The Underwriter undertakes:

2.1. To ensure proper fulfillment of obligations under this Agreement, including in accordance with the provisions of clause 1.4.

 

2.2. To carry out a set of measures related to the placement of the Bonds, jointly with the Issuer or independently, as agreed with the Issuer, including:

 

1) advising on the procedure, timing and structure of the placement of Bonds;

 

2) if deemed necessary, conducting marketing, meetings and negotiations with potential investors;

 

3) other actions necessary for the fulfillment of its obligations on the placement of the Bonds;

 

4) providing assistance in writing the documents on the Bond offer (bond programme and terms of tranches under the bond programme), collection, preparation and filing of documentation for registration of the Bond Offer Documents with the AIX;

 

5) providing assistance at all stages of the listing of the Bonds on the AIX.

 

2.3. Undertake all necessary and possible actions for the full placement of the Bonds within the shortest time period.

 

2.4. Warn about conflicts of interest that could adversely affect the placement of the Bonds and ensure their full and timely settlement.

 

2.5. To promptly inform the Issuer and submit all materials relating to the status of fulfilling this Agreement.

 

2.6. Maintain confidentiality in relation to information received during fulfilling of this Agreement.

 

2.7. In its actions, as well as in all conditions not provided by this Agreement, to rely on requirements of the legislation of the Republic of Kazakhstan.

 

The Issuer undertakes:

2.8. Not to change the parameters of the Bonds, including not to decrease the coupon rate and the circulation period determined in the terms of the tranches of the Bonds within the Bond programme.

 

2.9. In all its actions to reply on the legislation of the AIX and, in situations not regulated by the AIX, legislation the Republic of Kazakhstan and this Agreement.

 

2.10. To promptly provide and / or ensure the provision to the Underwriter of all information and data relating to the Issuer’s activities and the Bonds that would be necessary for the Underwriter for the proper fulfillment of its obligations under this Agreement, as well as to a reasonable extent, other information, that the Underwriter may need.

 

2.11. To provide access to the Underwriter to previously received and/or new information provided to the Issuer by its consultants, which the Underwriter can also use in its work, while the Issuer is responsible for quality of this information.

 

2.12. To pay for the services of the Underwriter in accordance with Article 3 of this Agreement.

 

2.13. To ensure the use of proceeds received as a result of the placement of the Bonds, as well as future cash flows, strictly in accordance with the goals stated by the Issuer, as defined in the terms of the tranches of the Bonds within the Bond programme.

 

2.14. To comply with the covenants within the Bond programme.

 

2.15. To consider, accept and sign the Certificate of acceptance of work performed (services rendered), within 3 business days from the date of its provision.

 

3. FINANCIAL TERMS AND CONDITIONS

 

3.1. For services under this Agreement the Issuer shall pay the Underwriter a fee of KZT 3,000,000. The fee is due upon listing of the Bonds on the AIX and does not include third party fees that may arise during the placement of the Bonds.

 

3.2. The Underwriter issues a Certificate of services rendered and an invoice within 10 (ten) business days from the date of the listing of the Bonds on the AIX.

 

3.3. The fee is paid by the Issuer within 10 (ten) business days after receiving a respective invoice and a Certificate of services rendered from the Underwriter.
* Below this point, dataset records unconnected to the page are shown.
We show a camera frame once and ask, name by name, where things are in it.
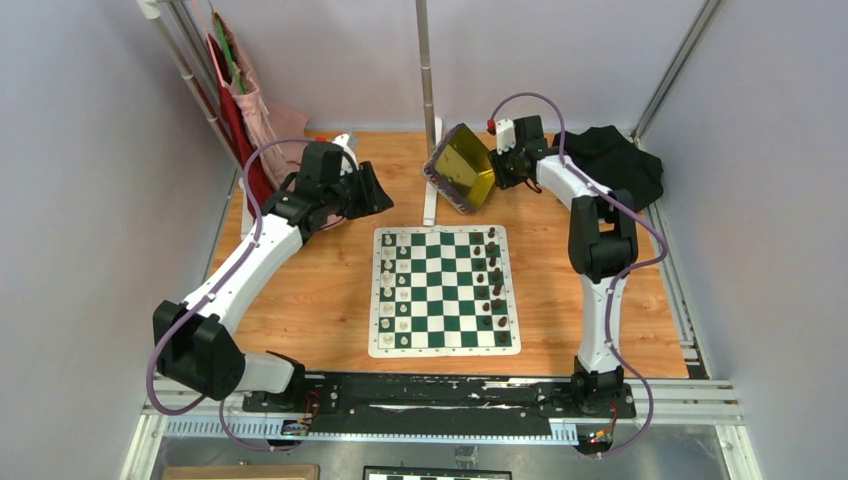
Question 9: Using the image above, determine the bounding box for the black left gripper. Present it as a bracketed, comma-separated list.
[322, 161, 393, 221]

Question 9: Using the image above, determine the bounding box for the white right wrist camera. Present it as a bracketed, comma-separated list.
[495, 119, 517, 154]

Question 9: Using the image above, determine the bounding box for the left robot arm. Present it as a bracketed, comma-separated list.
[148, 135, 393, 413]

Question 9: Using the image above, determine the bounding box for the decorated gold tin box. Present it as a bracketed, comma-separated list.
[422, 123, 495, 215]

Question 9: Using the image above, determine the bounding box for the pink cloth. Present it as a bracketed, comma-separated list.
[211, 11, 307, 191]

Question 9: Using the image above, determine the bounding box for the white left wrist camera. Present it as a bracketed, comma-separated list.
[332, 133, 358, 176]

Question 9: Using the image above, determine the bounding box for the black cloth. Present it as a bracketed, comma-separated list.
[552, 125, 664, 212]

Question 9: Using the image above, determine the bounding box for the green white chess board mat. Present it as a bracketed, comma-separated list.
[367, 225, 522, 359]

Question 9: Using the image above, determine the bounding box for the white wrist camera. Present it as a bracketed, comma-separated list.
[332, 133, 358, 176]
[495, 119, 517, 154]

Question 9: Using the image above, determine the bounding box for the white stand base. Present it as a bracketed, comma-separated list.
[422, 117, 443, 227]

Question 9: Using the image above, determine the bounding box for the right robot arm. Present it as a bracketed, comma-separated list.
[487, 116, 638, 418]

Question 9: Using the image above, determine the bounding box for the red cloth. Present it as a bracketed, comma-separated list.
[207, 34, 275, 207]

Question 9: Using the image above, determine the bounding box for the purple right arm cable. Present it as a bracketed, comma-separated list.
[486, 91, 670, 460]

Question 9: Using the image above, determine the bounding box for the metal stand pole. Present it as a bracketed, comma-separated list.
[415, 0, 437, 150]

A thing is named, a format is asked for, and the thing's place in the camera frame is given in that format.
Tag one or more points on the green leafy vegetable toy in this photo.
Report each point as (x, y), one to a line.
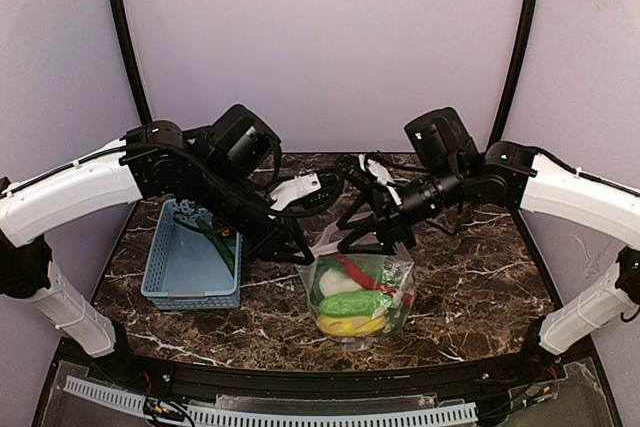
(402, 300)

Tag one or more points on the long green pepper toy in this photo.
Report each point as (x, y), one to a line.
(327, 263)

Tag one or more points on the black frame post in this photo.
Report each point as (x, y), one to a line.
(130, 61)
(524, 26)

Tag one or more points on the blue plastic basket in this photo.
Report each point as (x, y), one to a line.
(184, 270)

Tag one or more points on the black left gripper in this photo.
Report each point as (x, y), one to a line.
(270, 231)

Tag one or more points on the yellow corn toy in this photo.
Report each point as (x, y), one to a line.
(357, 326)

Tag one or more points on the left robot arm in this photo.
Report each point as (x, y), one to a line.
(211, 166)

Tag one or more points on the right black frame post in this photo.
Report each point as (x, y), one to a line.
(524, 26)

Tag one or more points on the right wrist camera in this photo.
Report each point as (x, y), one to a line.
(365, 173)

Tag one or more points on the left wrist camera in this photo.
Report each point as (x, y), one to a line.
(307, 194)

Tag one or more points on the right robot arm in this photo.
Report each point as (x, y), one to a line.
(509, 175)

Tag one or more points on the white radish toy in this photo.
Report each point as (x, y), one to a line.
(333, 282)

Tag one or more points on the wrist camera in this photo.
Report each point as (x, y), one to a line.
(307, 194)
(365, 173)

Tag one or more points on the dark red apple toy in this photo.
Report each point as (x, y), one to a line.
(221, 228)

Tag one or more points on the red chili pepper toy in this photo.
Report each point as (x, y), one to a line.
(372, 277)

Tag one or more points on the clear zip top bag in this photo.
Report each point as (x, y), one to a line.
(326, 244)

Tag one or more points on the white slotted cable duct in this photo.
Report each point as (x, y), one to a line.
(162, 414)

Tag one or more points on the dark green cucumber toy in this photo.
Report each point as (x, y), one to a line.
(224, 251)

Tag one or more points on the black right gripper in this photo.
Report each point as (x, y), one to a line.
(379, 214)

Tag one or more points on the left black frame post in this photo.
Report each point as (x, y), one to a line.
(130, 61)

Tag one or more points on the black front rail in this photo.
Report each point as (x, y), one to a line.
(196, 355)

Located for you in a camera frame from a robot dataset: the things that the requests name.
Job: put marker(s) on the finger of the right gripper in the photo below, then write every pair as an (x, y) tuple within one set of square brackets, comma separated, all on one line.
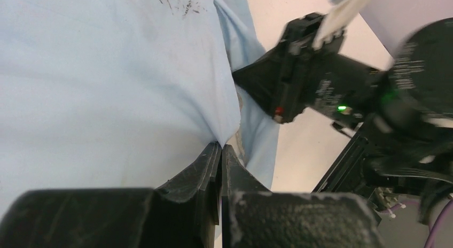
[(263, 81)]

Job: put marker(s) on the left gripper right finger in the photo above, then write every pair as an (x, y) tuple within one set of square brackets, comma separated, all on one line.
[(254, 216)]

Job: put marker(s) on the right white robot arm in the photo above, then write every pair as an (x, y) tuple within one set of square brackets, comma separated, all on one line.
[(404, 113)]

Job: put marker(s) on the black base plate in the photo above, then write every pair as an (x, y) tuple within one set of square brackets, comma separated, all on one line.
[(354, 168)]

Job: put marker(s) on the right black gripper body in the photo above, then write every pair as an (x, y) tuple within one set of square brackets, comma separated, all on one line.
[(336, 86)]

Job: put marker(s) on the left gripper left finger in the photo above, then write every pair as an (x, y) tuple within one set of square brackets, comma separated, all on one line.
[(183, 212)]

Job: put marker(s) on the green and blue pillowcase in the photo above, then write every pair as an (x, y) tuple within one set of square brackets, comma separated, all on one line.
[(124, 93)]

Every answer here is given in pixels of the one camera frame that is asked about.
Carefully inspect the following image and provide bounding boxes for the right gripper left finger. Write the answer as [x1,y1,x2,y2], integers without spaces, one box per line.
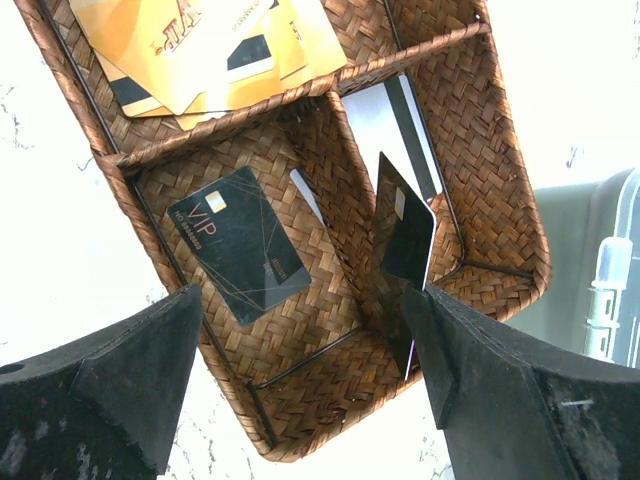
[1,284,203,479]

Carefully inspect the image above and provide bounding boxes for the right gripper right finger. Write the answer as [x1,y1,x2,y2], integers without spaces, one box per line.
[403,285,639,479]

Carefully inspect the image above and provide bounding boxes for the brown wicker divided tray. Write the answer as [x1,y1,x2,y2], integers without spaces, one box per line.
[17,1,552,463]

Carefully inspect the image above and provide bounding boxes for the black VIP card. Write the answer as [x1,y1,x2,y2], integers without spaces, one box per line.
[290,168,325,226]
[371,153,436,380]

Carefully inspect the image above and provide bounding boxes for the dark credit card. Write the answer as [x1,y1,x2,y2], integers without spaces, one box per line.
[168,167,311,327]

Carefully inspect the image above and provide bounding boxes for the gold cards in tray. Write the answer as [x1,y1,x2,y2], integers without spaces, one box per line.
[70,1,347,130]

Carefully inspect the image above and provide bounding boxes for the green clear-lid storage box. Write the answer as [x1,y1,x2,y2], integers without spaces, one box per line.
[508,168,639,368]

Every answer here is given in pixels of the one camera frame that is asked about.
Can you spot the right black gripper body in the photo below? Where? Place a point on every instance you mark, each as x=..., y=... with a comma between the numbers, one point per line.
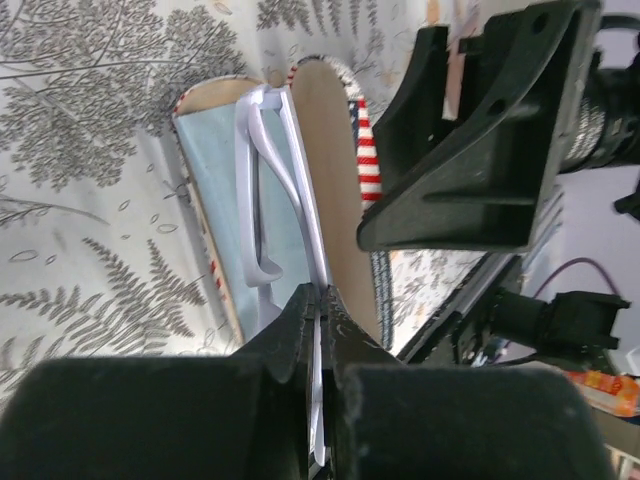
x=607, y=130

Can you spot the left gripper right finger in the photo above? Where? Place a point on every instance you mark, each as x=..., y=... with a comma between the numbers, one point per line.
x=391, y=420

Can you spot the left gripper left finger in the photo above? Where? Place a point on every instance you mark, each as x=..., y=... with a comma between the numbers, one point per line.
x=244, y=416

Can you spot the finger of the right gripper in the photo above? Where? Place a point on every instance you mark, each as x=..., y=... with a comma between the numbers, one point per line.
x=481, y=186
x=407, y=129

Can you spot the flag pattern glasses case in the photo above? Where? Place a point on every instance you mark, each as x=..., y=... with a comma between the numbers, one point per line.
x=338, y=140

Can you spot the white frame sunglasses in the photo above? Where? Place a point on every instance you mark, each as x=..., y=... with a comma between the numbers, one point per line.
x=267, y=130

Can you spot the blue cleaning cloth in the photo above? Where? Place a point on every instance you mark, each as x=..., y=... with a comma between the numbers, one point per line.
x=208, y=139

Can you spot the pink glasses case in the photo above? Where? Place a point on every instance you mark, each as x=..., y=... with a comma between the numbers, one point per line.
x=456, y=62

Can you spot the floral table mat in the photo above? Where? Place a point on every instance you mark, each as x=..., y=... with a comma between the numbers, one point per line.
x=100, y=248

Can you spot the orange snack packet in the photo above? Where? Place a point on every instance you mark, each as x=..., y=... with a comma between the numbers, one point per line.
x=617, y=395

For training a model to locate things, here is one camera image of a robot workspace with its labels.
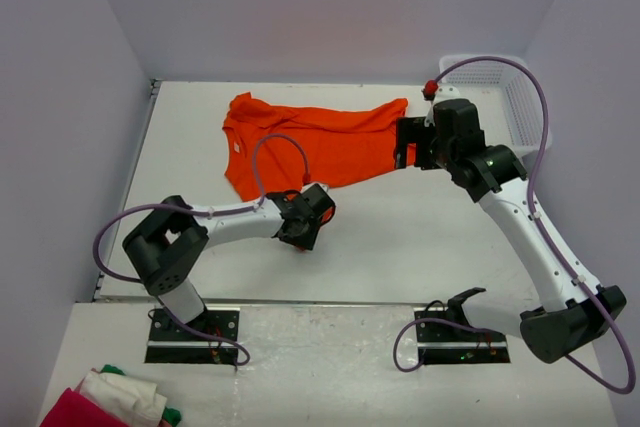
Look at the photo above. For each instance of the green folded shirt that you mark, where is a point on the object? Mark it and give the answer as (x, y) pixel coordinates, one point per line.
(171, 416)

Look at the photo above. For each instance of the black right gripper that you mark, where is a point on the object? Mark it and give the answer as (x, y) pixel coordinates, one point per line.
(411, 130)

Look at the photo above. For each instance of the pink folded shirt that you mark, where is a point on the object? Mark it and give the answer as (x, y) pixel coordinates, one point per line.
(74, 410)

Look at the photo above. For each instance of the orange t shirt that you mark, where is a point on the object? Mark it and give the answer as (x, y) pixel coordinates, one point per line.
(294, 145)

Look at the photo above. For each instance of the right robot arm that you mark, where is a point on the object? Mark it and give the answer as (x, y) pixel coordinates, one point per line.
(573, 302)

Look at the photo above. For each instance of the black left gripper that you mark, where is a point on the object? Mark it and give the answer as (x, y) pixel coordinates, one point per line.
(306, 241)

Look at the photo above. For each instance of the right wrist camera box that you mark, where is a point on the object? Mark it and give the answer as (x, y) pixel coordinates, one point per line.
(434, 95)

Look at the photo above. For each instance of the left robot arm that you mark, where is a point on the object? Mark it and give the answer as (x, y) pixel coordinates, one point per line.
(164, 247)

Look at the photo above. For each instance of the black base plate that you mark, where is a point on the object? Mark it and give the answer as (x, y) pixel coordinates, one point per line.
(440, 344)
(169, 344)

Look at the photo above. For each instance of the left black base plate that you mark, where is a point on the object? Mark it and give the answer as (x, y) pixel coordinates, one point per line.
(169, 344)

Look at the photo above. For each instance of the white folded shirt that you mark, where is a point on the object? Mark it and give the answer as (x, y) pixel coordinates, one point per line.
(132, 401)

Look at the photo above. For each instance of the white plastic basket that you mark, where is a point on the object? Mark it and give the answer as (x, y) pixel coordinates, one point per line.
(508, 104)

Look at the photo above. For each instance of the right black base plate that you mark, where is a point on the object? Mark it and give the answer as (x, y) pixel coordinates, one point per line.
(440, 344)
In case of failure to provide a signed Certificate of services rendered by the Issuer within 10 (ten) business days from the date of providing the original Certificate of services rendered by the Underwriter, and in case of absence of the Issuer's written refusal to sign the Certificate of services rendered, such Certificate of services rendered is considered signed and services are deemed rendered in full and in proper quality.

 

3.4. Any confirmed overhead costs associated with the issue and placement of the Bonds, including expenses associated with additional services not provided by this Agreement, but preliminary agreed by the Parties, and incurred by the Underwriter while fulfilling its obligations under this Agreement, shall be reimbursed by the Issuer within 10 (ten) business days from the invoice date. At the same time, for overhead costs, the Underwriter provides a Certificate of reimbursement of expenses of third parties.

 

The expenses of the Underwriter specified in this clause, including the costs of services of third parties, with the exception of the standard costs associated with organizing and conducting trades for the placement of securities on the AIX site, must be agreed by the Underwriter with the Issuer prior to their occurrence.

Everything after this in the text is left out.